Your task.
From the records below, please return each line that holds the word "target".

(Records from a dataset)
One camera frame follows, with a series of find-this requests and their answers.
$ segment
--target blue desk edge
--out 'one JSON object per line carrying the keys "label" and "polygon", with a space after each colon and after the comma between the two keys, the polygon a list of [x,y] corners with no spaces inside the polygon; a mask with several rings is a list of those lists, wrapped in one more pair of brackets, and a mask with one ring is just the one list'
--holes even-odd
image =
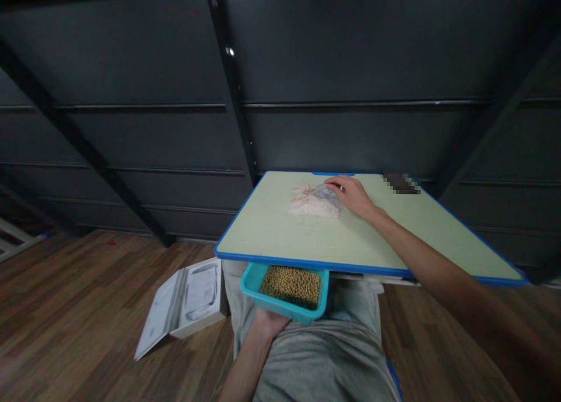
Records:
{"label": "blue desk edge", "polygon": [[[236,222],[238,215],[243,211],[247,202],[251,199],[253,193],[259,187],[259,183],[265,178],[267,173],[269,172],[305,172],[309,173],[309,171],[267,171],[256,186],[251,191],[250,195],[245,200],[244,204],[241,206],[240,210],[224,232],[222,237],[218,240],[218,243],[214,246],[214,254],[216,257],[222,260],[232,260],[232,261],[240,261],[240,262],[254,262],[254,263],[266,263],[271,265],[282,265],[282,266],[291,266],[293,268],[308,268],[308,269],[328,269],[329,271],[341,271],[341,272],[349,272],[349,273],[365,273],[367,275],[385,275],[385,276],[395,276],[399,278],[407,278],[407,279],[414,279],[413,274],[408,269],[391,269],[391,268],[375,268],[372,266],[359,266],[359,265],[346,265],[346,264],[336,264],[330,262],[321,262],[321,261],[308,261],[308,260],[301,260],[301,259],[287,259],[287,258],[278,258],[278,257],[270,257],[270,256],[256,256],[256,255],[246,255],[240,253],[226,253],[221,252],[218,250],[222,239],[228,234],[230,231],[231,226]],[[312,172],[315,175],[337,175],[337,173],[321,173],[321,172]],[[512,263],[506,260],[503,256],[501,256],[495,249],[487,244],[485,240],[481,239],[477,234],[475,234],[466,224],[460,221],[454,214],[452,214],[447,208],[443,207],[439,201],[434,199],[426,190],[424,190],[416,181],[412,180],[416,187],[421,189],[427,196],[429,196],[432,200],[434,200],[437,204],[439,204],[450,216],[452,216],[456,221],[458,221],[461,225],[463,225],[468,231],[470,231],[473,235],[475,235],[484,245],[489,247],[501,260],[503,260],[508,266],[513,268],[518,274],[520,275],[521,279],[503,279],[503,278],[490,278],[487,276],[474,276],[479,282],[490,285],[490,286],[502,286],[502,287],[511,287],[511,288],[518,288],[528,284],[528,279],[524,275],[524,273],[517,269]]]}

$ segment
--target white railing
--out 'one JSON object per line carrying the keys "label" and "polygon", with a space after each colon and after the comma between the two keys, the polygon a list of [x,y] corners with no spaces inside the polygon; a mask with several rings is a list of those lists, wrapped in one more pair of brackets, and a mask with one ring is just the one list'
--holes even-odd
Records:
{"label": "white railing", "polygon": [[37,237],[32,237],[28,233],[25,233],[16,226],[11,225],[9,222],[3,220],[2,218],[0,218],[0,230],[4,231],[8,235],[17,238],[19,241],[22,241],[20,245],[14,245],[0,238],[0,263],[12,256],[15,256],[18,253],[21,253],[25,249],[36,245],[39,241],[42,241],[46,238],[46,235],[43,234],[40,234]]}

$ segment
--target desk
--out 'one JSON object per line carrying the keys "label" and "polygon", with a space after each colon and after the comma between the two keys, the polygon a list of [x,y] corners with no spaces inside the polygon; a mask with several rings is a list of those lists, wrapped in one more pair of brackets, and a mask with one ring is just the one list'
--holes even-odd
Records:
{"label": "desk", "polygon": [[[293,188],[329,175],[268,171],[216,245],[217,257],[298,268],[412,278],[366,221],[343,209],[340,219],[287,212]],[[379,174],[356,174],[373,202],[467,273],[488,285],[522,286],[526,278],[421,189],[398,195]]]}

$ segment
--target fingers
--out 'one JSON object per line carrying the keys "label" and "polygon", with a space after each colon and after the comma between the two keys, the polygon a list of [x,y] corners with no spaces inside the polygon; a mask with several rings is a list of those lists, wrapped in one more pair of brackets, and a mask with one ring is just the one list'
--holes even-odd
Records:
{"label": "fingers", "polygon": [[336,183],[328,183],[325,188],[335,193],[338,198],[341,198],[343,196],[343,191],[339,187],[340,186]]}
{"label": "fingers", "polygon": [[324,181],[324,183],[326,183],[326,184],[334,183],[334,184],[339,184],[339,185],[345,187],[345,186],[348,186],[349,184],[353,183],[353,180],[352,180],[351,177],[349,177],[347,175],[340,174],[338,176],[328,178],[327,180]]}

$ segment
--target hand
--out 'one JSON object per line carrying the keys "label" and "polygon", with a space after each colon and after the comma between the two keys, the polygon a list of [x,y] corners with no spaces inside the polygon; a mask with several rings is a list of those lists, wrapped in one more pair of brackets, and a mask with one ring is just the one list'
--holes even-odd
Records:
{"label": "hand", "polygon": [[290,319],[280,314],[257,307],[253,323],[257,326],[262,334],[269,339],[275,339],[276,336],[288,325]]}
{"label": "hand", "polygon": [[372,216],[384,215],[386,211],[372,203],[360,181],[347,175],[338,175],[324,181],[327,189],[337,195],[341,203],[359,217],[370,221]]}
--
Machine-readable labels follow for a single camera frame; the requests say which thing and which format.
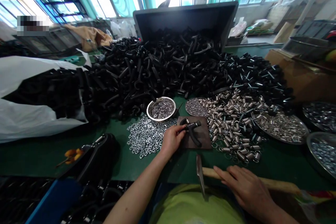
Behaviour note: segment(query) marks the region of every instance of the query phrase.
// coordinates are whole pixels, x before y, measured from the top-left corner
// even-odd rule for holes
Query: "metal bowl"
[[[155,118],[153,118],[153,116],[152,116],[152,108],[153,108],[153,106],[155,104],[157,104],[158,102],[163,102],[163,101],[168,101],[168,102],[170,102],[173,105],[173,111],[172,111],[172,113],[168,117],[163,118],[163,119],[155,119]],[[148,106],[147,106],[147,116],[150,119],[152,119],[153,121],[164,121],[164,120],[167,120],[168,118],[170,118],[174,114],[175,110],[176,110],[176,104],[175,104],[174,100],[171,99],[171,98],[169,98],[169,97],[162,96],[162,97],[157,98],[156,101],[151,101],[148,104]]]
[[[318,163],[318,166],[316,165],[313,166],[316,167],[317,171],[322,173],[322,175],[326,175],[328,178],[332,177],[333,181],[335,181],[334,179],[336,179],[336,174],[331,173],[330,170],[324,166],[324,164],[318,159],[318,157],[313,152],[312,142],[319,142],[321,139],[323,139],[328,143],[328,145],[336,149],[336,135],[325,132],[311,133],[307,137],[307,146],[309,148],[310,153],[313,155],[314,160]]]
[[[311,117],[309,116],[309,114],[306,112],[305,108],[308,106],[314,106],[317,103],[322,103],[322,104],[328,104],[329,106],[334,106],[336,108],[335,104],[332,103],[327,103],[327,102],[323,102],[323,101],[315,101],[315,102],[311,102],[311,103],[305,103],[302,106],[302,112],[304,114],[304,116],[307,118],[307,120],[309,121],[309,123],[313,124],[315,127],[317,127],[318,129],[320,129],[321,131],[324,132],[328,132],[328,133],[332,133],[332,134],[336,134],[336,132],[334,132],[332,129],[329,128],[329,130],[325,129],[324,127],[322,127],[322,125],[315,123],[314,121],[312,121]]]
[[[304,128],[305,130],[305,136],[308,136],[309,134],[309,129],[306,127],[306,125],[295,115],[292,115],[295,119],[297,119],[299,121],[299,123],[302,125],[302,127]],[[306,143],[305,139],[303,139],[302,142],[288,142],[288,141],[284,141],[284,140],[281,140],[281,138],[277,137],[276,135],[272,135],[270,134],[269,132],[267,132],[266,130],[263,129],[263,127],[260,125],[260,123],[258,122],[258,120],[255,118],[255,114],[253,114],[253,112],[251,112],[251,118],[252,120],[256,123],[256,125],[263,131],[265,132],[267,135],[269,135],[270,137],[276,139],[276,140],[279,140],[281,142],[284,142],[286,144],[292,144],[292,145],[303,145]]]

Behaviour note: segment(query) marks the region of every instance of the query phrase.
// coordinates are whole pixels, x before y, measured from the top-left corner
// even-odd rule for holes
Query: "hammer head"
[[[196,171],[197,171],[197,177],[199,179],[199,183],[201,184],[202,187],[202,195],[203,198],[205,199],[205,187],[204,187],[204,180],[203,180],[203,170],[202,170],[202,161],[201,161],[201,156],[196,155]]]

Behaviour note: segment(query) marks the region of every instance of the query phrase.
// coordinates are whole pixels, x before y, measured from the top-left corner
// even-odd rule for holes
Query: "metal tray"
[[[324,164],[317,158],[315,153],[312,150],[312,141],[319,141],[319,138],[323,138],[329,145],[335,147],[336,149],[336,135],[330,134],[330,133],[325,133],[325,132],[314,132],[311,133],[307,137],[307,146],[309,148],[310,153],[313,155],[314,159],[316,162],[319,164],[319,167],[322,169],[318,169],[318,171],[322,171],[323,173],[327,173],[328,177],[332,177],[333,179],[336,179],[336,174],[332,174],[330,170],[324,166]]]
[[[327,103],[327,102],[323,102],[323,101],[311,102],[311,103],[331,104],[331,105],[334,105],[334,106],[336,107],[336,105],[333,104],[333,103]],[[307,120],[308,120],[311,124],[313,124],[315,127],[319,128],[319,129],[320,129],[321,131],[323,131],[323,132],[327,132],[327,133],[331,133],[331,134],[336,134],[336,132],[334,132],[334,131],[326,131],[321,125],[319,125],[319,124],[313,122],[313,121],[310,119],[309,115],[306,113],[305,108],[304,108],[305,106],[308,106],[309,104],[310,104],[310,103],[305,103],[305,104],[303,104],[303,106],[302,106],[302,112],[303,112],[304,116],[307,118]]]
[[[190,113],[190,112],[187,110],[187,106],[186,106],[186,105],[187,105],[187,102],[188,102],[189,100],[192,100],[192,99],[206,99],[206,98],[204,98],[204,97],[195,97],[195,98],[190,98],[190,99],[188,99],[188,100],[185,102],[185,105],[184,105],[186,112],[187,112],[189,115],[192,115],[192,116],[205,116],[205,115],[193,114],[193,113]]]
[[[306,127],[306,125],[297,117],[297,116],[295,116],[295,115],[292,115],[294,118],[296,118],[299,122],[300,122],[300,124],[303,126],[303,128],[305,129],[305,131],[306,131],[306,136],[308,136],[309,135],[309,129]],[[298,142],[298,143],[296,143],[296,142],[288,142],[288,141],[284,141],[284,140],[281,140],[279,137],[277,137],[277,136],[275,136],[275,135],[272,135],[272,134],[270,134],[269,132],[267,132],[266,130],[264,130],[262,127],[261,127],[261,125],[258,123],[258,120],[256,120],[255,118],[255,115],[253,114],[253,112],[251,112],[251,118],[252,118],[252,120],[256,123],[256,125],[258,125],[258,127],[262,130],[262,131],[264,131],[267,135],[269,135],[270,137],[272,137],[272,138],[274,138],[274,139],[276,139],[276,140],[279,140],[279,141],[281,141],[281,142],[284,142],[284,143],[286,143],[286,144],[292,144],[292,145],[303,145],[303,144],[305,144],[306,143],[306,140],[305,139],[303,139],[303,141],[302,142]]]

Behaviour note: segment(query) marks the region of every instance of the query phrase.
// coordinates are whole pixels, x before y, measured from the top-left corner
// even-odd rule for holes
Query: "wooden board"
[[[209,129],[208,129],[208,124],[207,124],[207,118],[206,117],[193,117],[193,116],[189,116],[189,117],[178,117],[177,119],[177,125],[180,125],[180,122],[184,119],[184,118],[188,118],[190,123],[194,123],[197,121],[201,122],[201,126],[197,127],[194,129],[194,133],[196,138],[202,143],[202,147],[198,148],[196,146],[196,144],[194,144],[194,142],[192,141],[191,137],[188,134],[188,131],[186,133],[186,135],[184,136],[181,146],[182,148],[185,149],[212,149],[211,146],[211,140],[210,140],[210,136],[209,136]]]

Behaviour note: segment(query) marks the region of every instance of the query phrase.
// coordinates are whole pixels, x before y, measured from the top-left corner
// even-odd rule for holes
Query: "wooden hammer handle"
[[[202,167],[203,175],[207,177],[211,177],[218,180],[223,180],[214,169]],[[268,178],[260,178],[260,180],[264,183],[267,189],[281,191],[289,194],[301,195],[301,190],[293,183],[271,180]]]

Result.
--target blue desk edge
--target white railing
--target desk
--target fingers
--target hand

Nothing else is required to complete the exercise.